Rule 128 of the Personal Injury Commission Rules 2021 (PIC Rules) and Procedural Direction PIC7 - Appeals, reviews, reconsiderations and correction of obvious errors in medical disputes set out the practice and procedure in relation to the medical appeal process under s 328 of the 1998 Act. An Appeal Panel determines its own procedures in accordance with r 128(1) of the PIC Rules.
The assessment of permanent impairment is conducted in accordance with the SIRA NSW Workers Compensation Guidelines for the Evaluation of Permanent Impairment, 4th ed
1 March 2021 (the Guidelines) and the American Medical Association Guides to the Evaluation of Permanent Impairment, 5th ed (AMA 5).
RELEVANT FACTUAL BACKGROUND
On 18 February 2020 the appellant, whilst working for Michael Sklovsky Pty Ltd, the respondent, slipped in a shopping centre and injured her lumbar spine.
Her solicitors arranged for her to be examined by general vascular and trauma surgeon
Dr Patrick on 9 December 2022. In a report dated 19 January 2023 Dr Patrick advised the appellant's solicitors that he assessed the appellant had 12% whole person impairment (WPI) from her injury. Relying on that report of Dr Patrick, the appellant claimed compensation from the respondent's insurer for permanent impairment from her injury.Upon receipt of that claim, the insurer organised for the appellant to be examined by orthopaedic surgeon Dr Ron Haig on 30 March 2023. On 3 April 2023 Dr Haig reported to the insurer that he assessed the appellant had 0% WPI from her injury. Following receipt of that report the insurer notified the appellant on 30 May 2023, pursuant to s 78 of the 1998 Act, that it denied liability for her claim.
The appellant then commenced proceedings in the Personal Injury Commission (Commission). A delegate of the President of the Commission referred the matter to the Medical Assessor on 27 October 2023. The Medical Assessor examined the appellant on
10 January 2024 and, as said, issued the MAC on 20 February 2024. In that, at paragraph 10d, he certified the appellant’s impairment is permanent and that the degree of her permanent impairment is fully ascertainable. Notwithstanding that, and notwithstanding that he had conducted a physical examination of the appellant's permanent impairment and recorded his findings relating to that in the MAC, he did not assess the degree of the appellant's permanent impairment from her injury.It seems to the Appeal Panel that, when the MAC is read as a whole, that the Medical Assessor certified the degree of the appellant's permanent impairment is fully ascertainable, he did not consider it was because he also expressed his view that the appellant had not achieved maximum medical improvement.
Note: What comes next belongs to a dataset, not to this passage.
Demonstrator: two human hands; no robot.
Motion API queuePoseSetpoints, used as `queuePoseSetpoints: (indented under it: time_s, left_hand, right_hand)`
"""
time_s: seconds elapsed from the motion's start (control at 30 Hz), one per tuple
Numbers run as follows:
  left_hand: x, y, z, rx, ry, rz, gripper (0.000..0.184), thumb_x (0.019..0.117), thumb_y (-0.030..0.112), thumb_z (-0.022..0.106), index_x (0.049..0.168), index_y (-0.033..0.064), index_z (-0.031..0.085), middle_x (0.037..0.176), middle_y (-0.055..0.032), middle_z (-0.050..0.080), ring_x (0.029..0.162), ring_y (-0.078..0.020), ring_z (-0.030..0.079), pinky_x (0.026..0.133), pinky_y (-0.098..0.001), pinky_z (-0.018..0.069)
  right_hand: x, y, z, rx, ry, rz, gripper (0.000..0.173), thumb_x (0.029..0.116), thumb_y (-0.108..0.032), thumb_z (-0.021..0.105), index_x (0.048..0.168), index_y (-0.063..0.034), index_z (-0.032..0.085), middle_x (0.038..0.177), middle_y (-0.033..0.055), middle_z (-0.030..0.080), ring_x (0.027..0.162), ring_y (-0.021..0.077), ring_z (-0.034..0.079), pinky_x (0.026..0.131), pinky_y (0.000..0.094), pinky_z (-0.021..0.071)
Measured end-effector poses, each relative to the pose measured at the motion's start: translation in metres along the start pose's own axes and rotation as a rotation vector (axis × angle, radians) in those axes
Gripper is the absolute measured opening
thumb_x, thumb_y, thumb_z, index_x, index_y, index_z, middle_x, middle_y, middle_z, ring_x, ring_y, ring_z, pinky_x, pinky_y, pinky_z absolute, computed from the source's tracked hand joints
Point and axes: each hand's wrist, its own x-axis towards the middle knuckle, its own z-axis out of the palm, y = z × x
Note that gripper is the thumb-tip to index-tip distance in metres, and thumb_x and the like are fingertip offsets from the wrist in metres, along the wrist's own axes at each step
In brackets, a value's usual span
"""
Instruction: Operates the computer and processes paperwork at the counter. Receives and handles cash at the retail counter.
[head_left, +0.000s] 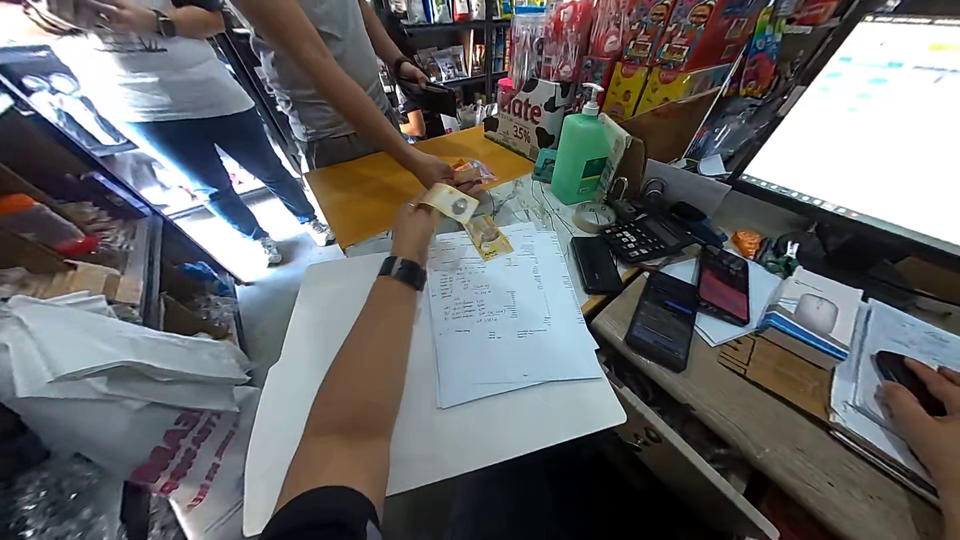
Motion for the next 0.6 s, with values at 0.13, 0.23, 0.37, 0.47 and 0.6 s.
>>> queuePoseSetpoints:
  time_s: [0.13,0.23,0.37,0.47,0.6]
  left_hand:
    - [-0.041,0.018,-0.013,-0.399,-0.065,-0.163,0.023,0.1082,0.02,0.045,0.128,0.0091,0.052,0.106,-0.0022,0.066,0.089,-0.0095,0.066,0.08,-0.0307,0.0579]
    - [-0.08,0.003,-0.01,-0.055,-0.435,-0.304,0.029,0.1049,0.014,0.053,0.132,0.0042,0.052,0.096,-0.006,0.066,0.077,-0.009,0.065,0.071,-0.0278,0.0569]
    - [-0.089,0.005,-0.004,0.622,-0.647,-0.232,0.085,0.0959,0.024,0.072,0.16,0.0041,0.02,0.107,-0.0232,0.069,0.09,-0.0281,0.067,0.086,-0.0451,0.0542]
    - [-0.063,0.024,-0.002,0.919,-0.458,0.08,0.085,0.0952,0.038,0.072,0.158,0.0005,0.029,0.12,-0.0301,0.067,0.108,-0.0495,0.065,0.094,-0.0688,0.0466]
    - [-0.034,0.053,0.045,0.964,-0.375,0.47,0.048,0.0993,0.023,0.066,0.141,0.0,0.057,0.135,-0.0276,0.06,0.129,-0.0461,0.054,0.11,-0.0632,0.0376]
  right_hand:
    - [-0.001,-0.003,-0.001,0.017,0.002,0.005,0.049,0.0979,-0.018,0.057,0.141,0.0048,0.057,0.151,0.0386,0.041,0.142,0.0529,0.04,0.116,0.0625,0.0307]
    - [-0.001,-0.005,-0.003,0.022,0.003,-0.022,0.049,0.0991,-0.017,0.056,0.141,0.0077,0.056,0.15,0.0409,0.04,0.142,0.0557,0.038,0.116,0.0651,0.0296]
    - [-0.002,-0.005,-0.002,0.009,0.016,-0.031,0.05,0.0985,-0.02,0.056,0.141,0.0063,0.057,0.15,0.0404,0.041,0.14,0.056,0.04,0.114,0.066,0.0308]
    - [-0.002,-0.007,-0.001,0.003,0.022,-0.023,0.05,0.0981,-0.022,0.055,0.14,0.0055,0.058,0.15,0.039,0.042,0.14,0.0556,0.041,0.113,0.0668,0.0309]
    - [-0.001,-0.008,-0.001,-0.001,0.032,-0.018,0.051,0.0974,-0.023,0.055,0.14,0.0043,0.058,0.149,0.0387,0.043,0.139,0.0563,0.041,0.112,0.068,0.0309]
In other words, the Medical Assessor’s certification that the appellant’s permanent impairment is fully ascertainable seems to have been an obvious error on his part, based on what he otherwise said in the MAC. What he actually meant to certify was that the appellant’s permanent impairment is not fully ascertainable.
It also seems that because the Medical Assessor was of that view, he exercised his discretion under s 322(4) of the 1998 Act to decline to assess the degree of the appellant's permanent impairment.
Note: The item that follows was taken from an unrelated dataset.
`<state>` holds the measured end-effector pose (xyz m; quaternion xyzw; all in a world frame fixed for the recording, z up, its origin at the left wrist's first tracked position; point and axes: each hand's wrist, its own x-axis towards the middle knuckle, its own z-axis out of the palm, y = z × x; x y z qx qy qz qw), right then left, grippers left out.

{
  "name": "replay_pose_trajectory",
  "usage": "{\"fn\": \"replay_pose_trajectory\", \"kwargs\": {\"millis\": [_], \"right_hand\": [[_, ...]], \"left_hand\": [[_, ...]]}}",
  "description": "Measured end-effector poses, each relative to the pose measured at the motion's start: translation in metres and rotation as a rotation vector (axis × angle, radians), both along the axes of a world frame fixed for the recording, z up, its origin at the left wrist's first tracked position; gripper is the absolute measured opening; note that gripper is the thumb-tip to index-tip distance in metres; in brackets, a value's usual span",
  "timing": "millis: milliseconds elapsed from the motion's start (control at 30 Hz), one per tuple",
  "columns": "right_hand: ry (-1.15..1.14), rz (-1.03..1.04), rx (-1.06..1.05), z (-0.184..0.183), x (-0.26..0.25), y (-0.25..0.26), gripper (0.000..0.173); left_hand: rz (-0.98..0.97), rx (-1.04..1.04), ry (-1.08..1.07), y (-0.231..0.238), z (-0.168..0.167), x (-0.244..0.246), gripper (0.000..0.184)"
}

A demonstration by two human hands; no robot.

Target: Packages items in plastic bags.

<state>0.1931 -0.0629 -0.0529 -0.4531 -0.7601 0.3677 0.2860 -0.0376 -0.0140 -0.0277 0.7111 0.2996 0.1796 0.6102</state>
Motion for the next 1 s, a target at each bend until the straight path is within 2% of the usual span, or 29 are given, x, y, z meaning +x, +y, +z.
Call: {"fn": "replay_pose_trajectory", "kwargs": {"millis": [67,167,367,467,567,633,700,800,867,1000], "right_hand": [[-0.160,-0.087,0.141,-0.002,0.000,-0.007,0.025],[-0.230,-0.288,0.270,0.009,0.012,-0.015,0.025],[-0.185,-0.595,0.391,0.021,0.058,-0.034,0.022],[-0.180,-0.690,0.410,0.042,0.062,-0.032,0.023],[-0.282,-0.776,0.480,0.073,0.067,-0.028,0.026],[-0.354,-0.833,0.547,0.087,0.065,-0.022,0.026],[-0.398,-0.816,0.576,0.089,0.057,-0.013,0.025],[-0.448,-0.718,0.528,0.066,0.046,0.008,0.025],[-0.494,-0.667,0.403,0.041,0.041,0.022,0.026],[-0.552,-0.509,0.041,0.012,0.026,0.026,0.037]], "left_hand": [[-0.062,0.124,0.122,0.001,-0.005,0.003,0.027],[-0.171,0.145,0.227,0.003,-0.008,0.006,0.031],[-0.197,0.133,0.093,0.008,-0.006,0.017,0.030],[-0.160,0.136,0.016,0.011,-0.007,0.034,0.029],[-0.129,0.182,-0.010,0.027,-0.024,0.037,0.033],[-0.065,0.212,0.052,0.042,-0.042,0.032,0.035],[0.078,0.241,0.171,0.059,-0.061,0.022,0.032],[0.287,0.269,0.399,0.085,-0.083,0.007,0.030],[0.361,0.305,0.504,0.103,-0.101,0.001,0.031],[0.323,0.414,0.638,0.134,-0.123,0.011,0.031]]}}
The reason the Medical Assessor provided in the MAC for concluding that the appellant had not achieved maximum medical improvement was that he considered conservative treatments the appellant had previously undergone for her injury, specifically physiotherapy and exercise physiology, would resolve back pain that she was presently experiencing. The Medical Assessor recorded the pain the appellant was presently experiencing in her back felt like pressure and warmth around her back, which radiated into her buttocks, especially on the right side.
PRELIMINARY REVIEW
The Appeal Panel conducted a preliminary review of the original medical assessment in the absence of the parties and in accordance with the Procedural Direction PIC7.
In her application to appeal against the medical assessment the appellant requested she be re-examined by a member of the Appeal Panel who is a Medical Assessor. She did not however in her written submissions expand on why she should be re-examined, other than to say that it is required.
The respondent in a letter to the appellant’s solicitors dated 12 March 2024, which was attached to its notice of opposition, advised that the respondent consented to a re-examination by Medical Assessor of the Appeal Panel.
Section 324(1) and (3) of the 1998 Act when read together provide an Appeal Panel with a discretion to require a worker to submit him or herself for examination by a Medical Assessor who is a member of the Appeal Panel. Further rule 128 of the Personal Injury Commission Rules 2021 and cl 50 of PID 7 make it clear that an Appeal Panel determines what procedure it ought to adopt to determine the appeal and, hence, confirms the discretion the Appeal Panel has under s 324 to require whether it should or should not re-examine a worker. Simply put, it is a matter for the Appeal Panel to consider whether it should re-examine a worker. Important to the exercise of its discretion is the attitude of the parties relating to this, which in this case is that the appellant requests a re-examination (without however explaining why this should occur) and the respondent consents to it.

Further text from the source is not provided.